*Description of the task*:
Your task is to write out every line of the data exactly. Drop the pictures.

(Dataset content)

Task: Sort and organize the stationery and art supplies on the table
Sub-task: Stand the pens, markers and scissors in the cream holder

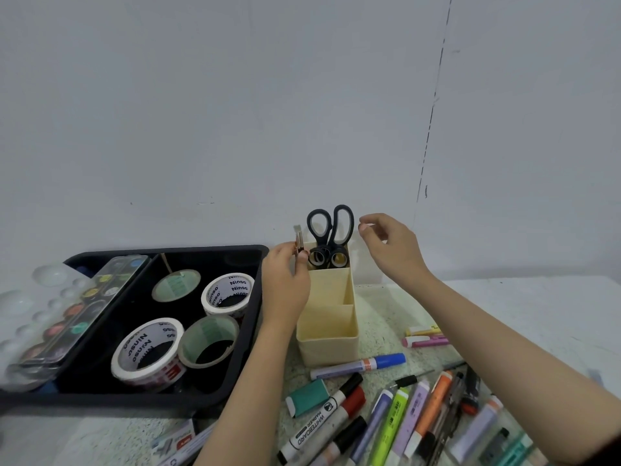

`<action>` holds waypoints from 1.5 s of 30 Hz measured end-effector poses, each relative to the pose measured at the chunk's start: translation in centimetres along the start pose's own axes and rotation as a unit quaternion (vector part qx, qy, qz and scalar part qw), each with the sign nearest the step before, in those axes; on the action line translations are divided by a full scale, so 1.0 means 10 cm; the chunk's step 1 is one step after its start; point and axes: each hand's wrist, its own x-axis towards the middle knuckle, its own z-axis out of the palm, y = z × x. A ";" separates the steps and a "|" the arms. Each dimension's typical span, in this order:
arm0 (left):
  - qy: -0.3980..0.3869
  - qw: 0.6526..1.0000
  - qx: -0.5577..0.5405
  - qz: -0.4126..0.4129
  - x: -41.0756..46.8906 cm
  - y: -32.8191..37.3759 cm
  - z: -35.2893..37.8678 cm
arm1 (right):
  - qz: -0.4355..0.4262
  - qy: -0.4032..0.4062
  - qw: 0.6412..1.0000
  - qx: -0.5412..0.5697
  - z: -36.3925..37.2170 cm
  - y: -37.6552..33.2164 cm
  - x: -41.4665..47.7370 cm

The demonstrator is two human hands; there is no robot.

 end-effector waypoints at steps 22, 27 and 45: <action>0.017 0.989 -0.132 -0.070 -0.05 0.01 0.02 | 0.012 -0.031 0.999 0.027 0.10 -0.10 0.04; 0.027 0.991 -0.115 -0.055 -0.05 0.02 0.02 | 0.014 -0.031 0.999 0.028 0.08 -0.09 0.04; -0.023 0.970 -0.157 -0.185 -0.70 0.07 -0.19 | -0.051 -0.139 0.987 -0.069 -0.21 0.29 -0.79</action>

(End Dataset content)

*Task result*:
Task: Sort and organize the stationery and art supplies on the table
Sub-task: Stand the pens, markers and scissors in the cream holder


`<action>` holds waypoints from 1.5 s of 30 Hz measured end-effector poses, each relative to the pose measured at the chunk's start: translation in centimetres along the start pose's own axes and rotation as a unit quaternion (vector part qx, qy, qz and scalar part qw), each with the sign nearest the step before, in those axes; on the action line translations are divided by a full scale, so 1.0 means 10 cm; the chunk's step 1 is one step after its start; point and axes: each hand's wrist, its own x-axis towards the middle knuckle, its own z-axis out of the palm, y = z × x. A ";" separates the steps and a "|" the arms. Each dimension's typical span, in this order:
arm0 (left):
  - qy: -0.3980..0.3869
  - qw: 0.6526..1.0000
  - qx: -0.5577..0.5405
  - qz: -0.4126..0.4129
  - x: -41.0756..46.8906 cm
  - y: -32.8191..37.3759 cm
  - z: -35.2893..37.8678 cm
arm1 (right):
  - qz: -0.4355..0.4262
  - qy: -0.4032..0.4062
  - qw: 0.6412..1.0000
  - qx: -0.5412..0.5697
  - z: -36.3925..37.2170 cm
  - y: -37.6552..33.2164 cm
  - x: -41.4665..47.7370 cm

The demonstrator is two human hands; there is no robot.

 end-effector waypoints at steps 22, 27 and 45: <action>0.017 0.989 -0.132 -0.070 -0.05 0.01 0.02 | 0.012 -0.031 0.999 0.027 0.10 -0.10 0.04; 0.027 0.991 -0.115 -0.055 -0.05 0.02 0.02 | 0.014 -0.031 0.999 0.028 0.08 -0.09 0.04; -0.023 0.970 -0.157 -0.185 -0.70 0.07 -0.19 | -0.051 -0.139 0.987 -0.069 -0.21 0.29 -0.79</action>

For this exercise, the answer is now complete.